Review published on August 1, 2016.
Debut novels deserve the benefit of the doubt. Okay, not Fifty Shades of Grey, there you can just let your doubts run wild. But usually a debut novel is as much about signs of promise as an engaging story with appealing characters. Epiphany Jones falls into that category. It has interesting (and mentally disturbed) characters, a rapid and convoluted story of crime and revenge, humour, action, moments of the grotesque, and yet it is also clumsy in places in ways that an experienced author would probably have avoided.
We first meet Jerry Dresden having sex with Audrey Hepburn. This is our first clue to the fact that he is obsessed with porn and fantasies. Jerry has some significant mental problems, which include hallucinating people who aren’t real. Except one day one of his hallucinations appears in the flesh and her name is Epiphany Jones.

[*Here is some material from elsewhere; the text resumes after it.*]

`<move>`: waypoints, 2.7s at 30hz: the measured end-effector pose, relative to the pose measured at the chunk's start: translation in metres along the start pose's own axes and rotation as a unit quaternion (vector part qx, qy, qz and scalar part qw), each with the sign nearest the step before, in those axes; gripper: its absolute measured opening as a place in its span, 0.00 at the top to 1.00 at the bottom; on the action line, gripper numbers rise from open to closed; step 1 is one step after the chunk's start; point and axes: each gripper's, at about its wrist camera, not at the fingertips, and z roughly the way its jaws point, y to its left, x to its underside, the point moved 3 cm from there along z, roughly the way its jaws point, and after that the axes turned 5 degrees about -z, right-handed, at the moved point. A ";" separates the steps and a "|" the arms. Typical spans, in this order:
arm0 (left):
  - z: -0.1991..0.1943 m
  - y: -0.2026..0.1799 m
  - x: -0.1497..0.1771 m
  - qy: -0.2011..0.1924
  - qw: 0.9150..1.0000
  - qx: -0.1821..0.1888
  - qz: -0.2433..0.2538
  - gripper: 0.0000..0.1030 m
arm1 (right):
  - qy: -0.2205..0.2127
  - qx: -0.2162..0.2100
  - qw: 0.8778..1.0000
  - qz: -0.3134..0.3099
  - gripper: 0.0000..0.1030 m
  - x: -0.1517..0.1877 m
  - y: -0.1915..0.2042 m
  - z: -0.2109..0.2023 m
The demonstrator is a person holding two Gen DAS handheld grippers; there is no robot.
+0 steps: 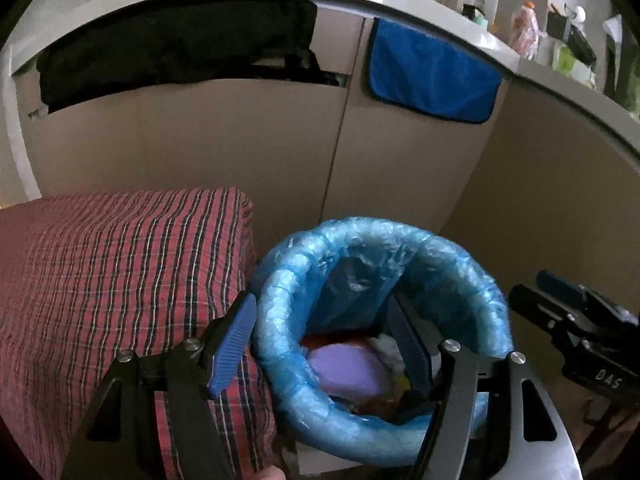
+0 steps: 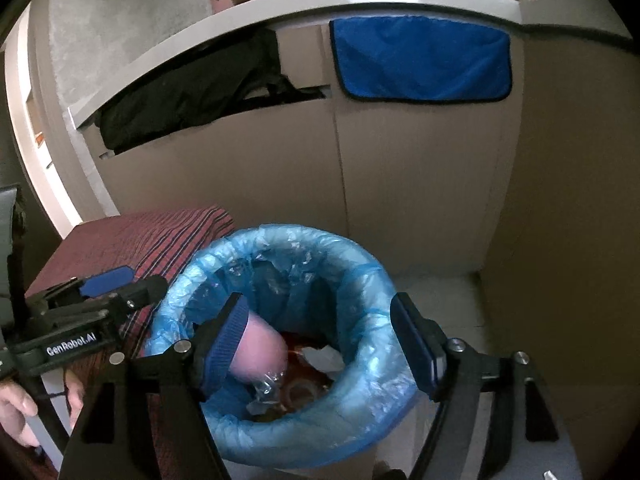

Epiphany is a homicidal nymph with a mysterious vendetta who proceeds to turn Jerry’s life upside-down, sending both of them on the run to Mexico and Portugal and then to France. The plot moves rapidly and Jerry’s disturbed voice often leads to moments of dark comedy, such as when he hits his mother with her own vibrator and thinks: “I know this isn’t the time, but I almost wanted to give it a squeeze, just to see how it works.”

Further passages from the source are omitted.